I read somewhere that chickens have a natural carrying capacity of two thousand or so, and getting above that number often led to outbreaks of disease. I wish I could remember where it is I saw this statistic, but even if it isn't right, we should remember that typically chickens haven't lived in the crowded, confined conditions that we have asked them to adjust to over the last fifty years.

Rather than scratch our heads and point at wildlife for spreading disease, maybe we need to look more closely at traditional methods of raising poultry and apply that to the commercial industry.
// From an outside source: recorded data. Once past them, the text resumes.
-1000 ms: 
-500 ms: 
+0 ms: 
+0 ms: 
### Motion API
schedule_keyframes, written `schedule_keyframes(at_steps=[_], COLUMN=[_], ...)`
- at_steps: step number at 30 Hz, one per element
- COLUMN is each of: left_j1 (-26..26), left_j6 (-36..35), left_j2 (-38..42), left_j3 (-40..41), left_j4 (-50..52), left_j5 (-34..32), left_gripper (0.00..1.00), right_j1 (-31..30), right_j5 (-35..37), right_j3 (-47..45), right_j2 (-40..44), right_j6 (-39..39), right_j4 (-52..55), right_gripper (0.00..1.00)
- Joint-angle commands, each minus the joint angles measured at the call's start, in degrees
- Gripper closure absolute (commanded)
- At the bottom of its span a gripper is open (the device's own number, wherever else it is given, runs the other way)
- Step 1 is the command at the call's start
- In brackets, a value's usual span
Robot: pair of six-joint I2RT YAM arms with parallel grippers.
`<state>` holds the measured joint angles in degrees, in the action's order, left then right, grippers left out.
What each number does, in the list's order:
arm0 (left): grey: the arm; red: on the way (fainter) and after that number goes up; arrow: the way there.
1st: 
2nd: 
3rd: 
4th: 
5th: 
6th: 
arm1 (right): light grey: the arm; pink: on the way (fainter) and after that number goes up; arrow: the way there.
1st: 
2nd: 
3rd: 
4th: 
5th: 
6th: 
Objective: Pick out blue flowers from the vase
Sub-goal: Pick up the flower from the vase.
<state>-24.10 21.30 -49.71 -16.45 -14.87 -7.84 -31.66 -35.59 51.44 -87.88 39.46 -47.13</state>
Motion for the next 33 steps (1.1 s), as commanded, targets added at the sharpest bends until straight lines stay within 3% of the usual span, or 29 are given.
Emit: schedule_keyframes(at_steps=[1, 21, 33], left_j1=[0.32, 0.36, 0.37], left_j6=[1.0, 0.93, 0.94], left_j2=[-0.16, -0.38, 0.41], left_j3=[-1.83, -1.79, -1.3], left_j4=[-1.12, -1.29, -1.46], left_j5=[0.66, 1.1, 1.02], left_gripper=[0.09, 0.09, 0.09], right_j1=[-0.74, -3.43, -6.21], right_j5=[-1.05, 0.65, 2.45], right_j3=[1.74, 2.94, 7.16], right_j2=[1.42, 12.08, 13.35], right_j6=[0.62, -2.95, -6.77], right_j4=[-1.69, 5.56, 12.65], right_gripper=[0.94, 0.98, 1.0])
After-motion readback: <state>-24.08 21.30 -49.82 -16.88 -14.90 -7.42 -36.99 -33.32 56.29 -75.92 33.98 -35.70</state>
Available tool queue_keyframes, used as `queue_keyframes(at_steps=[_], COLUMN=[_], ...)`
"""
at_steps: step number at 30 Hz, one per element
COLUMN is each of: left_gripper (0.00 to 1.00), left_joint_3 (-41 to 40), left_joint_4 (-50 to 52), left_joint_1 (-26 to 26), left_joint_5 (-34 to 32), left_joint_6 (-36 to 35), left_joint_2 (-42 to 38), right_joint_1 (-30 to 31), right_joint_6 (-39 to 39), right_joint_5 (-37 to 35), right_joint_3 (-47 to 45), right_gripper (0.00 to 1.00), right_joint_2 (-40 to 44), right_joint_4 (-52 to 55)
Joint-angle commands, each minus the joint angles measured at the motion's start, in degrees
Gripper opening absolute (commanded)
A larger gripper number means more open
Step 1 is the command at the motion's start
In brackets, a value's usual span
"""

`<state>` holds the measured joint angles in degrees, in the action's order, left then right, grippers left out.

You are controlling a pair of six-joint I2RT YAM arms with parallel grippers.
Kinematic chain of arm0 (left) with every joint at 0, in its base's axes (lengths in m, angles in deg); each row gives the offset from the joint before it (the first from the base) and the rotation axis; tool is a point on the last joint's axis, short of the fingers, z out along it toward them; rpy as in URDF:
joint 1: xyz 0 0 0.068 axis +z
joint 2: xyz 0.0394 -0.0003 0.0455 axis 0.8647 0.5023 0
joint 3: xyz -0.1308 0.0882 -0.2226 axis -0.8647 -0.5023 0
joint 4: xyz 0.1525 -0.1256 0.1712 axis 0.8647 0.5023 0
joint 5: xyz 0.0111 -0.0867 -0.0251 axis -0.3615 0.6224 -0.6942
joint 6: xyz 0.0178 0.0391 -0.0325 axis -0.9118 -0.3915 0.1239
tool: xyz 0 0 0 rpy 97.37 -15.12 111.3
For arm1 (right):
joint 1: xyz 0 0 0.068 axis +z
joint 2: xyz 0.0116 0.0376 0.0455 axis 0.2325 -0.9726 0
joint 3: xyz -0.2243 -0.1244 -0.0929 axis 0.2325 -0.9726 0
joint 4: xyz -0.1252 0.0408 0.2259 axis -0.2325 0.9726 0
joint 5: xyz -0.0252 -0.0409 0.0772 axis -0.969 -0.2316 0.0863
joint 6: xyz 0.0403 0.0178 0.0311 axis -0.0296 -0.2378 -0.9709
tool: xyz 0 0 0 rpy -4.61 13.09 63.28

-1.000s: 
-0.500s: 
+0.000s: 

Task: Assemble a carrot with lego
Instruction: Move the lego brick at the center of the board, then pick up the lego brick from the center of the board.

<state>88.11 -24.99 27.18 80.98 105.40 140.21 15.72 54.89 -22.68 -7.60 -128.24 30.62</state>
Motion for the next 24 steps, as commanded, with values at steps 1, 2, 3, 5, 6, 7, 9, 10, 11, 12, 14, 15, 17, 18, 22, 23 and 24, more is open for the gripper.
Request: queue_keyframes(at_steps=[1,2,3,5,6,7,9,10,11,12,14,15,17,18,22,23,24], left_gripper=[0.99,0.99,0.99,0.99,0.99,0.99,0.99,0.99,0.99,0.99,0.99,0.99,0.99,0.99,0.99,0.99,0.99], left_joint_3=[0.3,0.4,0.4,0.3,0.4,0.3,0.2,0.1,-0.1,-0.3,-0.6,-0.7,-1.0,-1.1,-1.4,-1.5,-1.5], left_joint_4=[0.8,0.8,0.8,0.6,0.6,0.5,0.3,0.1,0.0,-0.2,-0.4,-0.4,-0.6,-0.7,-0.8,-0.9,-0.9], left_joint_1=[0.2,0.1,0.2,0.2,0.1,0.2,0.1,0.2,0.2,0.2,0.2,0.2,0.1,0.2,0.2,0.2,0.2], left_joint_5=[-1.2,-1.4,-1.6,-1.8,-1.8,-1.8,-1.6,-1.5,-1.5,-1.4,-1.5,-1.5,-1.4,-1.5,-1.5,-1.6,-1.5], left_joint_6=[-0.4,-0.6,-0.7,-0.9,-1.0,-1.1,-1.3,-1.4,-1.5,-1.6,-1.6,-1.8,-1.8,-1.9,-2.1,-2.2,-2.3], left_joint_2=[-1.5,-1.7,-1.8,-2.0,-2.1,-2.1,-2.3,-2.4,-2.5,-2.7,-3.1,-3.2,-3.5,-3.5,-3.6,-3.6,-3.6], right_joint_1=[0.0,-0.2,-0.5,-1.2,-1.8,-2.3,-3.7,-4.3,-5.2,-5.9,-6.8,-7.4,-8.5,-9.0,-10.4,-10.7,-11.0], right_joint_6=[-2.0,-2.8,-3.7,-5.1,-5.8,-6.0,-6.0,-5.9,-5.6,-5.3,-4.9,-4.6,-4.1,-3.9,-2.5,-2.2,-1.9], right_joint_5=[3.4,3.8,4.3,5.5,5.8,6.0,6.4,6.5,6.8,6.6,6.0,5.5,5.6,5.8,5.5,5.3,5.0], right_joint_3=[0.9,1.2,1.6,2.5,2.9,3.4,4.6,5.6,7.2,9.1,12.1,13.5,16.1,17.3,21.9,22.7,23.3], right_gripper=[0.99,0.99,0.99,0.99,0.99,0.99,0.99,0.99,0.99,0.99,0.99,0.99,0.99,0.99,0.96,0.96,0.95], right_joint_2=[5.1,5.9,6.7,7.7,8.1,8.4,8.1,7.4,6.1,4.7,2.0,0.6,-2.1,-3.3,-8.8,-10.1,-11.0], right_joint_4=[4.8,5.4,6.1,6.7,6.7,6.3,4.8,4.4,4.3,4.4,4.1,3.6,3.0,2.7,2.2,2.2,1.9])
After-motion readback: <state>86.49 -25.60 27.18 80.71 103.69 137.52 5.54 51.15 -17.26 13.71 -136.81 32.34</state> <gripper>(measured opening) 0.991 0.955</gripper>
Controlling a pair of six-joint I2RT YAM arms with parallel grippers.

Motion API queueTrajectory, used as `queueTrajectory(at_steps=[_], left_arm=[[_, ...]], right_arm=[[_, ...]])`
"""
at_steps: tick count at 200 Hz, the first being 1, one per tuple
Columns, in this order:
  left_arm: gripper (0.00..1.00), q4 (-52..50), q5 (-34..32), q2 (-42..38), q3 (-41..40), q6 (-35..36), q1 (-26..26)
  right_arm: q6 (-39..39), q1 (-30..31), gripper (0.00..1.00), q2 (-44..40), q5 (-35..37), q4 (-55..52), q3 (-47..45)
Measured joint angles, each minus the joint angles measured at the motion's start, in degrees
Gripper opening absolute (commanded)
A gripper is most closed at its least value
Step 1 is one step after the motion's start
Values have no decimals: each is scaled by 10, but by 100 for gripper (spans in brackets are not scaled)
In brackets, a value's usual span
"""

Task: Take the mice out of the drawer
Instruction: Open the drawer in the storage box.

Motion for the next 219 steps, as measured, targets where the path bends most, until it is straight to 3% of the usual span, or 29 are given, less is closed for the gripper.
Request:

That's probably heresy akin to suggesting crop rotation to get rid of root worm in corn, god forbid we use traditional methods to solve a problem we can pour pesticide on, but it's Friday, and my baby just woke up, so that's the best suggestion I've got.

Have a great weekend everyone.

Wednesday, July 10, 2013

Scary Stuff on the Farmfront

As Biotech Seed Falters, Insecticide Use Surges In Corn Belt

Western Corn Rootworm 
This is one of those places where traditional farming practices, such as crop rotation for more than two years, and more than just corn to soybeans, seems like it can't do anything except help. It doesn't have to be an either/or question when it comes to the future of agriculture, either commercial or traditional (sustainable? whatever we want to call alternative models) but rather a blend of the two, borrowing the best of both worlds. Compromise doesn't always mean no one gets what they want.